我们还将定义一个函数来同时处理我们的嵌入。这些将有助于在后面的部分中使用pgvector和在不同问题上执行相似性搜索。pgvectorscale

from openai import AsyncOpenAI

async def batch_embeddings(
    data: list[ProcessedIssue],
    max_concurrent_calls: int = 20,
) -> list[ProcessedIssue]:
    oai = AsyncOpenAI()

    async def embed_row(
        item: ProcessedIssue,
        semaphore: Semaphore,
    ):
        async with semaphore:
            input_text = item.text if len(item.text) < 8000 else item.text[:6000]
            embedding = (
                (
                    await oai.embeddings.create(
                        input=input_text, model="text-embedding-3-small"
                    )
                )
                .data[0]
                .embedding
            )
            item.embedding = embedding
            return item

    semaphore = Semaphore(max_concurrent_calls)
    coros = [embed_row(item, semaphore) for item in data]
    results = await asyncio.gather(*coros)
    return results

复制

现在我们已经弄清楚了如何大规模处理和嵌入摘要，我们可以将其加载到 Timescale 中。我们正在使用asyncpg，它将帮助我们使用该函数自动批量插入execute_many。

存储和索引增强数据

pgvectorscale我们可以使用 Timescale 来本地管理所有嵌入。与我们最新的基准测试相比，pgvector这让我们能够享受高达 28 倍的 p95 延迟、16 倍的查询吞吐量以及 75% 的成本降低。

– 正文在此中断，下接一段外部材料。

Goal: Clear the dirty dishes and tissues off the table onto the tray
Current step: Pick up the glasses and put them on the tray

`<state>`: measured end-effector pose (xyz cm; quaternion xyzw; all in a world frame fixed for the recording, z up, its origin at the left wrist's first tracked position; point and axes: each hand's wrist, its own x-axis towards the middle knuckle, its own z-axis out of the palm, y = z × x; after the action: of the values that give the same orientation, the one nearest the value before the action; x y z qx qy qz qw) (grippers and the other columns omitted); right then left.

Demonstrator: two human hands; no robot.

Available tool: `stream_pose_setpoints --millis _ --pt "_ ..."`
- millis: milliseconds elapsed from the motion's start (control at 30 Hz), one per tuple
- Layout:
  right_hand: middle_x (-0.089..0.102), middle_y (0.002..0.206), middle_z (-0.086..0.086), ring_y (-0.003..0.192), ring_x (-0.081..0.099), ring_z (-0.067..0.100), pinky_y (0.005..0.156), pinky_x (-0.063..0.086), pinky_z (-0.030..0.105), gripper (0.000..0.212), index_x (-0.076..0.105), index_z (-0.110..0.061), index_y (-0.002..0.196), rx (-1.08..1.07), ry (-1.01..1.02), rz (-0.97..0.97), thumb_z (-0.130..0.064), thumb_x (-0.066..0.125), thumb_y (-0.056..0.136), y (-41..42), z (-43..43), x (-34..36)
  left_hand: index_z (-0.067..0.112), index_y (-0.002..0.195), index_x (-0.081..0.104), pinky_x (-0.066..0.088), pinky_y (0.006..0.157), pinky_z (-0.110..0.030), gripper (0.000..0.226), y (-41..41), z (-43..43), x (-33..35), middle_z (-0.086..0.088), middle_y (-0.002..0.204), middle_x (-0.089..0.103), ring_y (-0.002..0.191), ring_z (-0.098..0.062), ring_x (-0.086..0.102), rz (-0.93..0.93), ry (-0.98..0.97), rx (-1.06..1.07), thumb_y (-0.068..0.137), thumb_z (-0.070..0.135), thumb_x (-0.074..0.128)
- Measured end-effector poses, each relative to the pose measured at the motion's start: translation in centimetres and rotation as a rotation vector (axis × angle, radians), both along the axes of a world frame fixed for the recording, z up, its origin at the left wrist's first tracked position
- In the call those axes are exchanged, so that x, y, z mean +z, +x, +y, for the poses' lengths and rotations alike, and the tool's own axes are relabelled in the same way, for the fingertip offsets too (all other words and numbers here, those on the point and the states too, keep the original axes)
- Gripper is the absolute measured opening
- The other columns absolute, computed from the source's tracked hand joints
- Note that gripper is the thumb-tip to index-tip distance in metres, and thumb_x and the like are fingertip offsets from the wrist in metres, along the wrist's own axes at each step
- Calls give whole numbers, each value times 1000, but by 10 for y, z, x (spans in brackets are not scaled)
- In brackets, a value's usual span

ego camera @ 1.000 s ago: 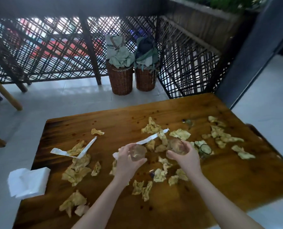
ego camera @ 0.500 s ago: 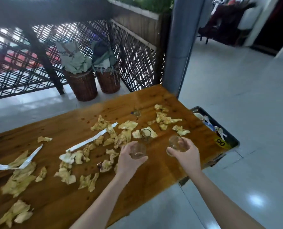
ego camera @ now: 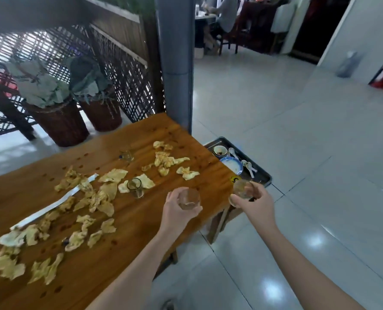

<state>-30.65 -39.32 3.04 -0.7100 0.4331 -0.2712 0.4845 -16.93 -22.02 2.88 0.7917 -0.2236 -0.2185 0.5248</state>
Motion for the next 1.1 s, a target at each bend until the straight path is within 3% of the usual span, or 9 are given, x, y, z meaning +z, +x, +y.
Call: stream_pose_setpoints --millis 167,400,533,667,767,833,1100 --pt "64 93 -14 87 60 -3 76 48 19 52 62 -19 106 -68 11 -21 -22 87 60 -9 -46 -2 37 110 51 43 68 -5 55 2 -55 1 15 109 50 99 -7 54 -5 -19 -56 69 24 85" --pt "64 89 -17 83 58 -8 61 39 2 42 58 -32 87 -112 -8 -22 -19 88 60 0 -123 -5 28 115 53 44 71 -6 54 29 -153 -9 10 111 54 97 -11 55 -39 -30 -92 71 20 84" --pt "66 86 -13 76 59 -8 62 40 7 41 61 -28 88 -137 -9 2 -17 88 59 4 -177 3 27 119 52 44 68 -4 59 46 -210 -12 7 116 54 105 -14 56 -22 -7 -100 70 24 85" --pt "64 84 -14 75 59 -7 68 44 17 42 57 -31 84 -185 2 3 -16 88 59 1 -223 1 24 122 51 51 73 -12 61 57 -260 -18 3 118 52 105 -15 56 -9 -3 -130 71 21 84" --pt "63 84 -15 74 59 -11 66 40 12 43 55 -31 83 -200 21 7 -14 87 60 -6 -251 -9 26 120 51 53 91 -32 59 56 -291 -26 4 117 52 109 -15 55 9 10 -157 71 19 84" --pt "63 86 -15 77 59 -7 68 41 13 42 56 -30 84 -200 38 9 -13 87 61 -11 -271 -18 26 118 52 52 93 -39 57 54 -311 -33 4 117 52 109 -16 55 14 31 -158 72 19 84" --pt "64 96 -8 88 60 6 76 44 20 49 59 -20 101 -31 89 21 -13 87 62 -15 -401 -48 25 116 53 48 98 -40 57 40 -398 -56 1 120 52 112 -17 53 60 81 11 70 17 84"
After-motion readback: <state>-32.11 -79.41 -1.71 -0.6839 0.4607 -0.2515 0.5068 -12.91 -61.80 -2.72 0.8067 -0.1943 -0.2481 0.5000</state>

我们需要做的就是启用pgvectorscale扩展。这将帮助我们设置pgvector和pgvectorscale部署我们的 Timescale 项目。完成后，我们可以为我们的嵌入创建一个表并对其进行索引以获得最佳性能。

在下面的部分中让我们看看如何做到这一点。

import os
from pgvector.asyncpg import register_vector
import asyncpg

init_sql = """
CREATE EXTENSION IF NOT EXISTS vectorscale CASCADE;

DROP TABLE IF EXISTS github_issue_summaries CASCADE;
DROP TABLE IF EXISTS github_issues CASCADE;

CREATE TABLE IF NOT EXISTS github_issues (
    issue_id INTEGER,
    metadata JSONB,
    text TEXT,
    repo_name TEXT,
    start_ts TIMESTAMPTZ NOT NULL,
    end_ts TIMESTAMPTZ,
    embedding VECTOR(1536) NOT NULL
);

CREATE INDEX github_issue_embedding_idx
ON github_issues
USING diskann (embedding);

-- Create a Hypertable that breaks it down by 1 month intervals
SELECT create_hypertable('github_issues', 'start_ts', chunk_time_interval => INTERVAL '1 month');

CREATE UNIQUE INDEX ON github_issues (issue_id, start_ts);

CREATE TABLE github_issue_summaries (
    issue_id INTEGER,
    text TEXT,
    label issue_label NOT NULL,
    repo_name TEXT,
    embedding VECTOR(1536) NOT NULL
);

CREATE INDEX github_issue_summaries_embedding_idx
ON github_issue_summaries
USING diskann (embedding);
"""

async def get_conn():
    conn = await asyncpg.connect(os.getenv("DB_URL"))
    await register_vector(conn)
    return conn

conn = await get_conn()
await conn.execute(init_sql)
复制

有了 GitHub 问题和问题摘要表，让我们创建两个函数来用相关信息填充我们的数据库。

import json

async def insert_github_issue_summaries(conn, issues: list[GithubIssue]):
    insert_query = """
    INSERT INTO github_issue_summaries (issue_id, text, label, embedding,repo_name)
    VALUES ($1, $2, $3, $4, $5)
    """
    summarized_issues = await batch_classify_issue(issues)
    embedded_summaries = await batch_embeddings(summarized_issues)

    await conn.executemany(
        insert_query,
        [
            (item.issue_id, item.text, item.label, item.embedding, item.repo_name)
            for item in embedded_summaries
        ],
    )

    print("GitHub issue summaries inserted successfully.")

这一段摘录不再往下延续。